*What the task asks*: Sift the material for lines containing "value", and return them.

*Dataset content*:
====

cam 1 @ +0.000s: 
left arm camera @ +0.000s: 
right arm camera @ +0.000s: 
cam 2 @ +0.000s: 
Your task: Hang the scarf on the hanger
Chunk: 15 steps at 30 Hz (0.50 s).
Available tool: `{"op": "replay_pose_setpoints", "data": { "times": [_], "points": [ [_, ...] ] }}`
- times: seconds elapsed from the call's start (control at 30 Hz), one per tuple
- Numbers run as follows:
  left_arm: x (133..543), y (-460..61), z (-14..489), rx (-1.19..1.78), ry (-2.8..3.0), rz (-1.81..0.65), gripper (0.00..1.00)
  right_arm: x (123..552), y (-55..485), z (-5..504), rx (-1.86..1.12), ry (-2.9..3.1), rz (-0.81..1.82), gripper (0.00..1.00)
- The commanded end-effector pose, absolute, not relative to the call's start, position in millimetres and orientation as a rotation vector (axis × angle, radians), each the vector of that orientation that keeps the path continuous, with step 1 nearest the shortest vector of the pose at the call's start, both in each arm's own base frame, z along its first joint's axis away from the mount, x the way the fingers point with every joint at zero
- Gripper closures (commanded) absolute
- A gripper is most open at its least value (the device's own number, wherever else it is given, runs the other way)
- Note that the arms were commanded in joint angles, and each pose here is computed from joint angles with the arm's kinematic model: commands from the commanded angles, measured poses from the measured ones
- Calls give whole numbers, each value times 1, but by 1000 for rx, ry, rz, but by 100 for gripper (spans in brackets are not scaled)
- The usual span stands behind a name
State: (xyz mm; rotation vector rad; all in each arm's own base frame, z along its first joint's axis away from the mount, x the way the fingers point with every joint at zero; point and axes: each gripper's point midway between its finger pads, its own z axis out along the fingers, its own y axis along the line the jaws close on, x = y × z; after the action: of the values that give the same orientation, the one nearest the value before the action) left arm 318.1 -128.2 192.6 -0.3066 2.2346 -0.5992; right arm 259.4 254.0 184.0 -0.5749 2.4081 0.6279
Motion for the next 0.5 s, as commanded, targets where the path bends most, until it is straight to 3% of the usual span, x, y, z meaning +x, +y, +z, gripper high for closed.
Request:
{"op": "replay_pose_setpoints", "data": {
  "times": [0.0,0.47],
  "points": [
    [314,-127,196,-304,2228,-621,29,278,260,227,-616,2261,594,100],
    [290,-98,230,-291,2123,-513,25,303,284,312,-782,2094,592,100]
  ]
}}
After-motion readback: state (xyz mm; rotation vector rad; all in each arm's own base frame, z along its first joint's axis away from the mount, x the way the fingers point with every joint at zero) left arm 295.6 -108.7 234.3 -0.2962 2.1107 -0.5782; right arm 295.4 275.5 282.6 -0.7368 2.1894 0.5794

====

*Solution for this task*:
- A gripper is most open at its least value (the device's own number, wherever else it is given, runs the other way)
- Calls give whole numbers, each value times 1, but by 1000 for rx, ry, rz, but by 100 for gripper (spans in brackets are not scaled)
State: (xyz mm; rotation vector rad; all in each arm's own base frame, z along its first joint's axis away from the mount, x the way the fingers point with every joint at zero; point and axes: each gripper's point midway between its finger pads, its own z axis out along the fingers, its own y axis along the line the jaws close on, x = y × z; after the action: of the values that give the same orientation, the one nearest the value before the action) left arm 318.1 -128.2 192.6 -0.3066 2.2346 -0.5992; right arm 259.4 254.0 184.0 -0.5749 2.4081 0.6279

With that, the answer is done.